Defeated but not defeatist.
Defeated but not defeatist.
You just knew it was gonna happen. It was too good to be true. With the 450 title wrapped up early, all the excitement was left to the 250 series and it had delivered unrelenting unpredictability for 22 moto’s. Well there was one aspect that had been pretty consistent up to Ironman MX, Jeremy Martin and Marvin Musquin had been the class of the class from one round to the next despite Jeremy Martin starting himself out of a hole on multiple occasions.
As you certainly read last week, Jeremy had passed 71 guys up until Ironman MX and Marvin had lost 4 positions leading into Ironman. You could glean two introspections from this stat, firstly Jeremy Martin really needs to double-down on his start technique execution and he suffers none of the years old criticisms of failure to make passes quickly like his Minnesotan brethren, Ryan Dungey.
Judging from Martin’s ability to make things happen despite his terrible starting positions, I was leaning toward Jeremy as the favorite to come out on top in this dogfight. It really says a lot about Jeremy’s ability to move forward when Marvin is a perennial good starter yet you know Jeremy is just going to make his way forward and usually have Marvin in his sights by moto’s end.
As Moto one began, the stage was set for that head to head battle we drew up on the dry-erase board of the super-Fan conference room. Well that lasted about 2.5 minutes when suddenly Marvin was out of frame and unaccounted for. Moments later he was pushing his bike and obviously disheveled. It was the second worst way we could imagine this season long battle coming to an end, the absolute worst would be a catastrophic crash with serious injury.
With Marvin winning the 250 SX title in his final year in the class, it would have been such a great Cinderella-story for Marvin to snatch the 250MX title in his farewell ride as well. It just wasn’t to be though. There’s no competitor out there who balances honest to goodness “good guy-ness” with a ferocious fire in his belly to win at all costs, than Marvin Musquin. His laid back, casual demeanor flies in the face of all that we have come to know as the racer’s edgy public persona. In this sport where we see plenty of posturing and mean-muggin’, Marvin smiles and lets his skills between the gate drop and checkered flag do all his intimidating.

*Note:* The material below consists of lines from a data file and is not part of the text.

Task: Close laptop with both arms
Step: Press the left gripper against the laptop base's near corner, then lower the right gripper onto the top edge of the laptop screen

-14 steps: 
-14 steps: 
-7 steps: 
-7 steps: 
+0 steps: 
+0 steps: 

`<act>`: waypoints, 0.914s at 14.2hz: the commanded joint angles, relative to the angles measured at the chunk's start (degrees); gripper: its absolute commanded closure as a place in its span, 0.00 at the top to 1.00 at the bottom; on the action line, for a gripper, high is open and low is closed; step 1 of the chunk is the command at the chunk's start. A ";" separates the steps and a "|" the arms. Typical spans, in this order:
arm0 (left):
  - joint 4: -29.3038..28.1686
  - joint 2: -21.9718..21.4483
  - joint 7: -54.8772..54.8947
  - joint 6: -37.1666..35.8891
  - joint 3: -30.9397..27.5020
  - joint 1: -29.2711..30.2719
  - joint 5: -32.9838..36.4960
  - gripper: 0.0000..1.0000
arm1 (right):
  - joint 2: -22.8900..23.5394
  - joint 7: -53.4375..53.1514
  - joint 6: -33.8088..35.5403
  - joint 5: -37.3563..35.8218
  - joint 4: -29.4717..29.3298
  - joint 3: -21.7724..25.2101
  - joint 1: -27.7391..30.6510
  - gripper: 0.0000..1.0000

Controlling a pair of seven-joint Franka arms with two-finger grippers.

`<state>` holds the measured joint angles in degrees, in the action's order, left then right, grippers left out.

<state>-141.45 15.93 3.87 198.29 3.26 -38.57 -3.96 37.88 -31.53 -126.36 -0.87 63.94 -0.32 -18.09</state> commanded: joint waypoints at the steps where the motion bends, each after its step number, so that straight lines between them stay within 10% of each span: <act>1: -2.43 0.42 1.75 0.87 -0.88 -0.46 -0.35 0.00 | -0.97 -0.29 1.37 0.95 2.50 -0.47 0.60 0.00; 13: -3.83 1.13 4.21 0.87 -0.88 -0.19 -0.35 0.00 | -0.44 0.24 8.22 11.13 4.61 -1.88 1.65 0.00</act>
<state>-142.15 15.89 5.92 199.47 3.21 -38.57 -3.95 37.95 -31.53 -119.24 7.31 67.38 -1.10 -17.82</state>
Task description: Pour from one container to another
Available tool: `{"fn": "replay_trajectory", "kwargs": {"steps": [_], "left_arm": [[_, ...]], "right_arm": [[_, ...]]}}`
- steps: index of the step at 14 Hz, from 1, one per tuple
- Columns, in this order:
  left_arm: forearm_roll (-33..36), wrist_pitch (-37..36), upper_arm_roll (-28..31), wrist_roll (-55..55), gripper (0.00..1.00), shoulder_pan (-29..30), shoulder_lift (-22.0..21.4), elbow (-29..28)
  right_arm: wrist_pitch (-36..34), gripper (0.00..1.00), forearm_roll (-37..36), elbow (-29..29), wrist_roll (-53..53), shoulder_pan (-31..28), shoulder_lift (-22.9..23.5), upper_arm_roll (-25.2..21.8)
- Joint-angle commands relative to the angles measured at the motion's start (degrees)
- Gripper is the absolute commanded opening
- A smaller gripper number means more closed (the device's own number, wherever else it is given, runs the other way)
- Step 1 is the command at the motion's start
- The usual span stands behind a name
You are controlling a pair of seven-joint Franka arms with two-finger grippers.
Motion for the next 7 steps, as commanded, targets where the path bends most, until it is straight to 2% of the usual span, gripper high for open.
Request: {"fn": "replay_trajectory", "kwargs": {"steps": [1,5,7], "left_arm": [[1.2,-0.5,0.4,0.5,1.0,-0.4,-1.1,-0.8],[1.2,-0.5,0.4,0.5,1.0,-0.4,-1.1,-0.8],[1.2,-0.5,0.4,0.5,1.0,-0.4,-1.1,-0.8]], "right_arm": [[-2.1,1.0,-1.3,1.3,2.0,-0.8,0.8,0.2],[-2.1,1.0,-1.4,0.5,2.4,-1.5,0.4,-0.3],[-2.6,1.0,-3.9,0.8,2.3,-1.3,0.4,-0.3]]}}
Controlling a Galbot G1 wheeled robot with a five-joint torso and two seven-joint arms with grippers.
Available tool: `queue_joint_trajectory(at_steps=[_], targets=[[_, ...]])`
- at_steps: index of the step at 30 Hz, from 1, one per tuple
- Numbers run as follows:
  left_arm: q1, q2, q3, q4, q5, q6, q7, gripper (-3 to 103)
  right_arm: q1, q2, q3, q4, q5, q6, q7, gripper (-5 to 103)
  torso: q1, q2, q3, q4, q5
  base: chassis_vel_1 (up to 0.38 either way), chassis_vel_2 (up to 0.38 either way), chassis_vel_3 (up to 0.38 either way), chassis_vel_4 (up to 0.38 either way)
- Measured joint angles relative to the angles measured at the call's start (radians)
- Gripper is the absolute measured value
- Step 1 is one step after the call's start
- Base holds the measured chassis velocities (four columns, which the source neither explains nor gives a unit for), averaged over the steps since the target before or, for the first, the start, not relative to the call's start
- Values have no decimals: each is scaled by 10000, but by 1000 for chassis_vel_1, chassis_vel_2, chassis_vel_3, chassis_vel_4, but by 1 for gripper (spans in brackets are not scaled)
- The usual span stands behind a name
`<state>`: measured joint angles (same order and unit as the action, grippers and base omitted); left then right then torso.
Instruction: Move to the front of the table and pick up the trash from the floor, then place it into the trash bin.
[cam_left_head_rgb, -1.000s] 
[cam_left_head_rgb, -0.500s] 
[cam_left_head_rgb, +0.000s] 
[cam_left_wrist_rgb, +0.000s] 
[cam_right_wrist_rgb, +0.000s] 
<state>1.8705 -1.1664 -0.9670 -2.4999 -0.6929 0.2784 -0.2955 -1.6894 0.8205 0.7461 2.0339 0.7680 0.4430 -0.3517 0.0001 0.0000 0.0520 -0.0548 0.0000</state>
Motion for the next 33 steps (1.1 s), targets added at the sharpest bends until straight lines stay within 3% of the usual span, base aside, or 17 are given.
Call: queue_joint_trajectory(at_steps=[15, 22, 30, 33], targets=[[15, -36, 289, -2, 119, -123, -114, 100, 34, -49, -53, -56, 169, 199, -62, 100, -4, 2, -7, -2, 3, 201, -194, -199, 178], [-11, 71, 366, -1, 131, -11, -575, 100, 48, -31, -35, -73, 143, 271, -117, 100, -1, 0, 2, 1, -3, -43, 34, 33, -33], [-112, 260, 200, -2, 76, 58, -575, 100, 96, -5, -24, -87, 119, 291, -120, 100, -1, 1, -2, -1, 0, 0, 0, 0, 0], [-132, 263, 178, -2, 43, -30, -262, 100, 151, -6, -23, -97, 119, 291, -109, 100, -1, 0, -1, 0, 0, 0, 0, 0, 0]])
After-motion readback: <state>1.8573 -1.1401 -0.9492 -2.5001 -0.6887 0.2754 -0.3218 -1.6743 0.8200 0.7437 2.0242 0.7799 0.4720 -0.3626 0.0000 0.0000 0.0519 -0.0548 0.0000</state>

Looking back at the 250 series as a whole, Jeremy Martin has backed up his 2014 title in impressive fashion and he is absolutely deserving of the rewards but we as fans really cashed in the most. We not only enjoyed a season-long battle of wills between the quiet warrior and the charismatic World Champion French transplant; we saw the absolute pinnacle of sportsmanship displayed by Marvin as his series-long campaign to bid adieu to the 250 class with a title ended with him bitterly pushing his KTM back to the truck. Chin held high and though disappointed and technically defeated, not the slightest bit emotionally or mentally defeated.
Although Jeremy took home the hardware, Marvin finished the series with as much grace and candor as any Champion I’ve ever seen.